Une communication électronique désormais de principe 

Le décret opère un changement notable en matière de communication avec les actionnaires inscrits au nominatif. Jusqu’à présent, le recours à la voie électronique supposait l’accord préalable et individuel de l’actionnaire. Le nouvel article R. 225-63 du Code de commerce inverse cette logique en permettant aux sociétés de satisfaire par voie électronique à leurs obligations de convocation et de communication, sans recueil préalable du consentement. 

Cette faculté couvre notamment la convocation aux assemblées générales ainsi que la transmission des documents préparatoires (comptes, rapports, projets de résolutions). Elle s’étend également aux informations communiquées dans le cadre des opérations de fusion. 

En pratique, cette évolution permet aux sociétés d’envisager une dématérialisation accrue de leurs échanges avec les actionnaires, avec des gains attendus en termes de délais et de coûts. Elle suppose toutefois une attention particulière à la fiabilité des coordonnées électroniques et à l’organisation des flux d’information, en particulier s’agissant de la preuve de la bonne transmission des convocations. Un mécanisme transitoire est prévu : les actionnaires peuvent, jusqu’au 16 février 2028, demander le maintien de l’envoi postal pour toutes les assemblées ultérieures. 

Une “record date” avancée à J-5 : un enjeu opérationnel immédiat 

Le décret modifie également la date à laquelle l’actionnaire doit justifier de sa qualité pour participer à l’assemblée.

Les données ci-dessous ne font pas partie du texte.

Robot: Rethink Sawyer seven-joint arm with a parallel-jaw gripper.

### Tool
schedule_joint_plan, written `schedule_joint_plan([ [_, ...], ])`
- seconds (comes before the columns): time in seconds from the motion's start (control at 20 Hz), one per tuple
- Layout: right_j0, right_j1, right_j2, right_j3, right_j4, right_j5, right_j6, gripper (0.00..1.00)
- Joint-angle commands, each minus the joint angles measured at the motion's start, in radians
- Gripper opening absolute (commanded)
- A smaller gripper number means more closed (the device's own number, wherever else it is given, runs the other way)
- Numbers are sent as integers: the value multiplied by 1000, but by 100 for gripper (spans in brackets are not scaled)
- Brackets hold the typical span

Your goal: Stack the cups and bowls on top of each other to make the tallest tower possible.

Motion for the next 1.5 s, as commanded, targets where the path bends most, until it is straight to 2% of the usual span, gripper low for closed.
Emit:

Pour les sociétés cotées, la “record date”, jusqu’alors fixée au deuxième jour ouvré précédant l’assemblée, est désormais portée au cinquième jour ouvré (art. R. 22-10-28 du Code de commerce). 

Ce décalage implique un ajustement immédiat des calendriers d’assemblées. L’ensemble du processus s’en trouve affecté, depuis la date limite de détention des titres jusqu’à l’organisation du vote par correspondance et la coordination avec les intermédiaires, ce qui suppose une revue rapide des calendriers internes et des instructions données aux prestataires. 

Pour les sociétés non cotées, si le principe demeure celui d’une appréciation à la date de l’assemblée, les statuts peuvent désormais prévoir une anticipation jusqu’à J-5, offrant une flexibilité accrue. 

Le site internet, support central de l’information des actionnaires 

Le décret renforce le rôle du site internet de la société comme vecteur d’information. Certains documents peuvent désormais être mis à disposition en ligne sans envoi individuel, dès lors que l’adresse du site est communiquée. 

Cette évolution s’inscrit dans une logique de simplification et de centralisation de l’information. Elle implique toutefois que les sociétés veillent à la qualité, à l’accessibilité et à la stabilité des informations publiées. Le site internet devient ainsi un support juridique à part entière, susceptible d’être examiné en cas de contentieux, notamment en cas d’information incomplète ou difficilement accessible. 

Une entrée en vigueur échelonnée 

Le décret est entré en vigueur le 16 février 2026, étant précisé que les dispositions relatives à la communication électronique ne s’appliquent qu’aux assemblées convoquées à compter du 1er juillet 2026. Les actionnaires disposent, jusqu’au 16 février 2028, de la faculté de demander le maintien de l’envoi postal, cette demande valant pour l’ensemble des assemblées ultérieures. 

* * * 

Sans bouleverser les équilibres du droit des sociétés, ce décret impose une mise à jour rapide des pratiques. Pour les sociétés cotées, en particulier, l’enjeu est immédiat : intégrer ces nouvelles règles dans l’organisation de la prochaine saison des assemblées afin de sécuriser à la fois le processus de vote et la communication avec les actionnaires, ce qui implique, à très court terme, une revue des procédures internes et des calendriers d’assemblée.